Plaintiffs’ attorneys, on the other hand, hate arbitration agreements because they deprive them of having contingency fee clients. Resolution under mandatory arbitration is often swifter than trials, and plaintiffs’ attorneys often get little or no money out of them.
The National Labor Relations Board (NLRB) recently ruled against home builder D.R. Horton, holding that a class action waiver was unenforceable under the National Labor Relations Act (NLRA). At issue was D.R. Horton’s mutual arbitration agreement and class action waiver that the company entered into with its employees. The NLRB held that an agreement proscribing class and representative actions violates the NLRA, which gives employees the right to engage in “concerted activities for the purpose of collective bargaining or other mutual aid or protection.”
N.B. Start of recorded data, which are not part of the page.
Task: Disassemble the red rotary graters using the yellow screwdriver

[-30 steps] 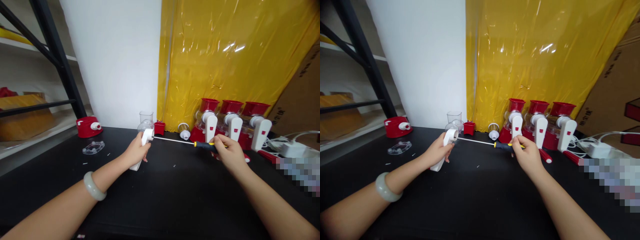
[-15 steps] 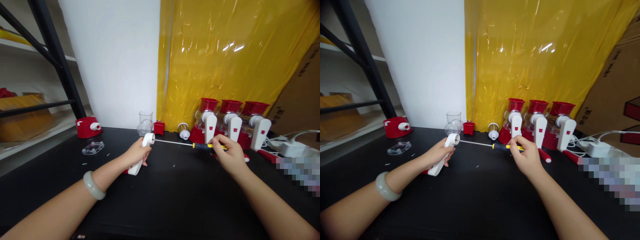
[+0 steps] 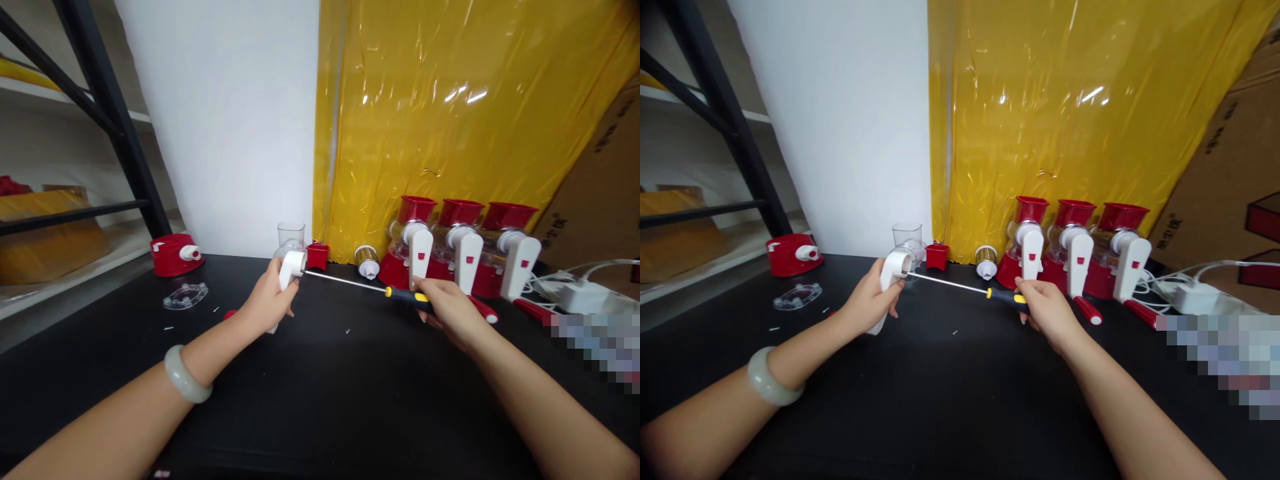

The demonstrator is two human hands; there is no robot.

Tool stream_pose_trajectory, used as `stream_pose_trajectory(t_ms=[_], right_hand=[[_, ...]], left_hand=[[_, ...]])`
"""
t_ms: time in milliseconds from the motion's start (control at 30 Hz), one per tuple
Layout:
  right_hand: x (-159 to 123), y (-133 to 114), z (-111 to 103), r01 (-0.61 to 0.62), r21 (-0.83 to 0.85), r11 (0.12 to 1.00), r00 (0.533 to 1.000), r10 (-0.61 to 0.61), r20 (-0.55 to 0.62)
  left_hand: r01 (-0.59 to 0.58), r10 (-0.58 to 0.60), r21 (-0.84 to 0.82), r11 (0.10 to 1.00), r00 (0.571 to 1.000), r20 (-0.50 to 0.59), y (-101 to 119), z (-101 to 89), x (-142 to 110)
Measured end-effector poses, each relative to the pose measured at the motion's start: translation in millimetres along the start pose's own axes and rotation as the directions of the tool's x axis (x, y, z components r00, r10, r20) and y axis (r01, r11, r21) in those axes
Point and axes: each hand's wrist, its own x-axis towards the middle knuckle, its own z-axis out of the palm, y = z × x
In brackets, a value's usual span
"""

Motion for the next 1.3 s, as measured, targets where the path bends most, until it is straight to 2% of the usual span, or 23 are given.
stream_pose_trajectory(t_ms=[200,500,733,900,1100,1300], right_hand=[[2.7,7.3,-3.2,0.168,-0.193,0.967,0.980,-0.185,-0.071],[-2.0,1.5,-2.6,0.233,-0.316,0.920,0.959,-0.272,-0.084],[-7.0,-4.6,-1.6,0.314,-0.418,0.852,0.906,-0.400,-0.135],[-9.4,-6.6,-0.9,0.319,-0.470,0.823,0.891,-0.430,-0.148],[-11.7,-8.8,-0.3,0.392,-0.494,0.776,0.838,-0.523,-0.155],[-12.1,-9.2,0.1,0.427,-0.508,0.748,0.813,-0.564,-0.148]], left_hand=[[-0.001,0.001,0.032,0.999,1.000,0.013,1.1,-1.8,0.2],[0.003,-0.005,0.052,0.999,0.999,0.038,-4.3,-2.4,3.4],[0.044,-0.046,0.031,0.999,0.997,0.065,-3.9,-0.5,3.3],[0.101,-0.100,-0.006,0.995,0.991,0.093,-5.9,2.0,4.1],[0.203,-0.191,-0.074,0.976,0.971,0.142,-1.9,4.9,3.0],[0.250,-0.227,-0.108,0.962,0.955,0.188,-4.3,7.4,3.2]])
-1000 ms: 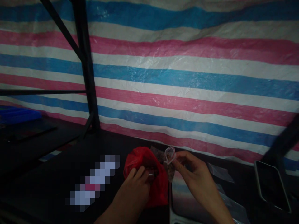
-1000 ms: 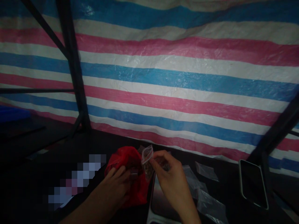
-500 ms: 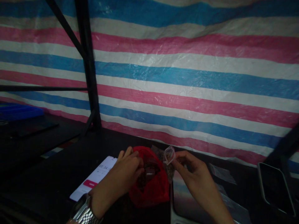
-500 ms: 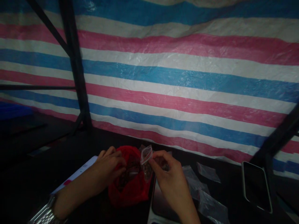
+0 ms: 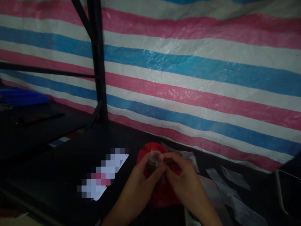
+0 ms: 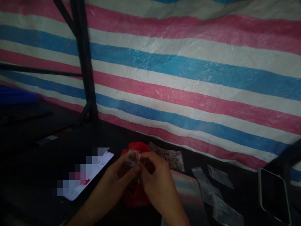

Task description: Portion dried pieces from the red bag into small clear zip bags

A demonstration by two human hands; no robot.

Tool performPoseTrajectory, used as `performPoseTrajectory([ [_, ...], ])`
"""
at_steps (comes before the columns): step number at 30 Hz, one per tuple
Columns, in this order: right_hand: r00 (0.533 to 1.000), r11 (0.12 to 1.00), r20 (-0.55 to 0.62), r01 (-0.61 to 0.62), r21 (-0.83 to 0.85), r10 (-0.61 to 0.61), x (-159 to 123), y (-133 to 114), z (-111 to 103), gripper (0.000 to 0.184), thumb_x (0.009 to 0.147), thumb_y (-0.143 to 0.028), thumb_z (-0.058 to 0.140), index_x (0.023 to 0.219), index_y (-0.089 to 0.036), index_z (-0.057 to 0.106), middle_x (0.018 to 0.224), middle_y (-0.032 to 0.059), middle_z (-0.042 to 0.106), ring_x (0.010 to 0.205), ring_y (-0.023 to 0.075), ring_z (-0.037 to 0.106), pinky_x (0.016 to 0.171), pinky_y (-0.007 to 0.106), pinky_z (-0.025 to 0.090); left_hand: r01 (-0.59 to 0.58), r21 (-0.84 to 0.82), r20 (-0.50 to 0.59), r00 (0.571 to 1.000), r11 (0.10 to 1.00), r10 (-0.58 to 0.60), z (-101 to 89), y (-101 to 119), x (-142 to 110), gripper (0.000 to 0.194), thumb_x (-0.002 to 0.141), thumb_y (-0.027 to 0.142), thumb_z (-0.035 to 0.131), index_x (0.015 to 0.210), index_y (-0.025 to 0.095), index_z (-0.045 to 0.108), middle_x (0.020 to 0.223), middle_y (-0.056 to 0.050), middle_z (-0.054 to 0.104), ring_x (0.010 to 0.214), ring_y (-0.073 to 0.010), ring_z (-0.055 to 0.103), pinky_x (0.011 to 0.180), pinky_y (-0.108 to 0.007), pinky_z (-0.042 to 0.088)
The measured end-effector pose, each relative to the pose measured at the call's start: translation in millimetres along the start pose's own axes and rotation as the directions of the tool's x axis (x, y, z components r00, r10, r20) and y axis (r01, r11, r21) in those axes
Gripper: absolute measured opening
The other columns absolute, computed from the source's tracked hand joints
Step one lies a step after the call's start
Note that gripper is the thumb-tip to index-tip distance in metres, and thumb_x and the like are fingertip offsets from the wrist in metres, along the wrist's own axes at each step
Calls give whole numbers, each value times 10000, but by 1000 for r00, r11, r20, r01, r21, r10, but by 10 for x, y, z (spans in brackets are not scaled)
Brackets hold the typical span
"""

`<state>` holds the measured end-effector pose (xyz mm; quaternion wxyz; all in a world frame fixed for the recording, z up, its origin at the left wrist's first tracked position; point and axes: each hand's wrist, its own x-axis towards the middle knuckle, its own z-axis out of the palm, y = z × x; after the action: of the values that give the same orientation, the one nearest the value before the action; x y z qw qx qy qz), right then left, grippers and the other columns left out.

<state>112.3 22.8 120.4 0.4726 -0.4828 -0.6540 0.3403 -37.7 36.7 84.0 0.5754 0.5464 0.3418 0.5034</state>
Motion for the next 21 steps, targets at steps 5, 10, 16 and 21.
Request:
performPoseTrajectory([
  [5, 998, 953, -56, 4, -304, -22, 66, 247, 54, 286, 942, -173, 573, 1149, -196, 769, 1180, 108, 794, 1116, 269, 739, 1045, 429, 540, 7, 79, -227, 974, 997, 11, -183, -74, 0, 489, 953, 663, 555, 1095, 217, 697, 1131, -70, 794, 1026, -248, 745, 906, -339, 593],
  [10, 984, 723, 11, -125, -679, 180, 18, 412, 107, 370, 860, -62, 648, 1192, -144, 787, 1286, 170, 755, 1291, 392, 641, 1157, 567, 440, 122, 316, -208, 977, 941, -57, -281, -100, -126, 456, 997, 639, 460, 1111, 246, 659, 1163, -90, 785, 1210, -305, 702, 993, -401, 546],
  [16, 977, 733, 73, -99, -673, 200, 95, 390, 153, 554, 807, 44, 525, 1242, -172, 789, 1352, 136, 715, 1300, 289, 644, 1149, 405, 477, 386, 718, -387, 913, 579, -128, -147, -76, -121, 409, 923, 482, 598, 1196, 178, 576, 986, -161, 771, 901, -401, 761, 781, -485, 542],
  [21, 971, 778, 158, -40, -627, 178, 96, 501, 180, 676, 727, 84, 470, 1245, -202, 797, 1312, 98, 729, 1255, 231, 666, 1120, 331, 480, 331, 501, -365, 919, 800, -152, -112, -154, -71, 277, 844, 170, 544, 1112, 221, 596, 1032, -108, 771, 947, -311, 764, 825, -409, 561],
])
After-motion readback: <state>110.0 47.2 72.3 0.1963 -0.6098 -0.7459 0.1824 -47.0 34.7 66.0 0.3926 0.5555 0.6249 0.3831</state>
At a minimum, the decision appears to be in serious tension with the Supreme Court’s recent decisions in Stolt-Nielsen S.A. v. AnimalFeeds International Corp., 130 S. Ct. 1758 (2010), and AT&T Mobility LLC v. Concepcion, 131 S. Ct. 1740 (2011). Stolt-Nielsen held that parties to an arbitration agreement that is silent on class arbitration cannot be compelled to submit to class arbitration. The following year, Concepcion held that the FAA preempted a California law that held exculpatory class waivers to be unenforceable.
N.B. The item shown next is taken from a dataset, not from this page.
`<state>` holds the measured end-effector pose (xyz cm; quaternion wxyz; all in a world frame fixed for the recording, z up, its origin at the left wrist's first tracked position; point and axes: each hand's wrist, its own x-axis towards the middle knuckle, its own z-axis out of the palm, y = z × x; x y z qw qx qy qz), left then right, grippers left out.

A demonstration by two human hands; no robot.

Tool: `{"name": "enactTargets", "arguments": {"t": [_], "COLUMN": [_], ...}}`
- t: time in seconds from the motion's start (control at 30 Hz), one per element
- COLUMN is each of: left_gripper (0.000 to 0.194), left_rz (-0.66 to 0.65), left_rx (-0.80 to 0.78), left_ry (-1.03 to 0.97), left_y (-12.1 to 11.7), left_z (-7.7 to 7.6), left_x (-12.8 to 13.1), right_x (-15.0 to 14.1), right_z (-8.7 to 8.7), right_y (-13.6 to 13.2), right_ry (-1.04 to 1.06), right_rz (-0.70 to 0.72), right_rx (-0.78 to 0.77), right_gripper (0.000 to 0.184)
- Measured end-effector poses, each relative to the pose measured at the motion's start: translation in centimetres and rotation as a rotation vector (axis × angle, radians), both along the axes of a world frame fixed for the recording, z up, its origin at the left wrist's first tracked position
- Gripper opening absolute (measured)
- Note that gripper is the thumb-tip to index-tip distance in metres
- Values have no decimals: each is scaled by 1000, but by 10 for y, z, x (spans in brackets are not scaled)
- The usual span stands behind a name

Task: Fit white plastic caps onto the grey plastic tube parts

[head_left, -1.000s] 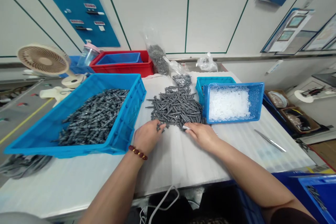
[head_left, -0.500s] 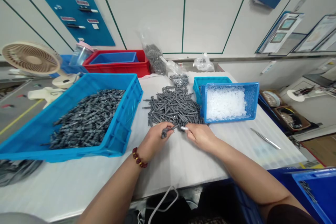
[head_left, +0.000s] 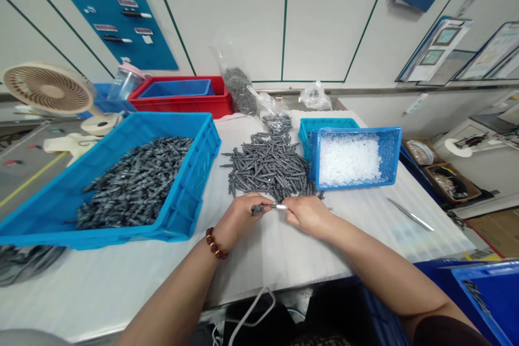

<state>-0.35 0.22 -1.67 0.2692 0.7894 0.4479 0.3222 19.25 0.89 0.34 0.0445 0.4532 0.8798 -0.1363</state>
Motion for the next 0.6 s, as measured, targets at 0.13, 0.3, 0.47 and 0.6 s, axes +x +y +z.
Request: {"name": "enactTargets", "arguments": {"t": [0.13, 0.3, 0.47, 0.6], "left_gripper": [16, 18, 19, 20], "left_rz": [-13, -9, -43, -28], "left_rx": [-90, -113, -98, -113], "left_ry": [5, 4, -23, -27], "left_y": [-1, -3, -4, -3], "left_z": [-3, -4, -2, 1], "left_x": [2, 5, 5, 4], "right_x": [-1, -3, -1, 1], "right_z": [3, 1, -1, -2], "right_y": [-2, -5, -3, -1], "right_ry": [7, -2, 17, 69], "right_rz": [29, 1, -55, -15], "right_rx": [0, 24, 25, 22], "right_gripper": [21, 25, 35, 27]}}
The NLRB’s ruling was expected to have wide-reaching implications for a business’s ability to enter into arbitration agreements with its employees. But, in considering whether agreements similar to D.R. Horton’s were invalid under the NLRA, three district courts have either distinguished or rejected the NLRB’s interpretation. In Sanders v. Swift Transportation Co. of Arizona, LLC, the U.S. District Court for the Northern District of California held that the NLRB’s decision was inapposite and would not be considered in determining the employer’s motion to compel arbitration, which was subsequently granted. Similarly, in Palmer v. Convergys Corp., the U.S. District Court for the Middle District of Georgia struck the plaintiffs’ collective action allegations and declined to follow the NLRB’s ruling “because it does not meaningfully apply to the facts of the present case.” And in Johnmohammadi v. Bloomingdales, Inc., the U.S. District Court for the Central District of California granted the employer’s motion to compel arbitration despite the plaintiff’s reliance on D.R. Horton. Specifically, the district court stated that the NLRB’s holding was limited to situations where an arbitration agreement was made a condition of employment, which was not the case at Bloomingdales.
We at WLF will continue to monitor the way the NLRB’s controversial ruling on arbitration agreements is implemented in the wake of D.R. Horton.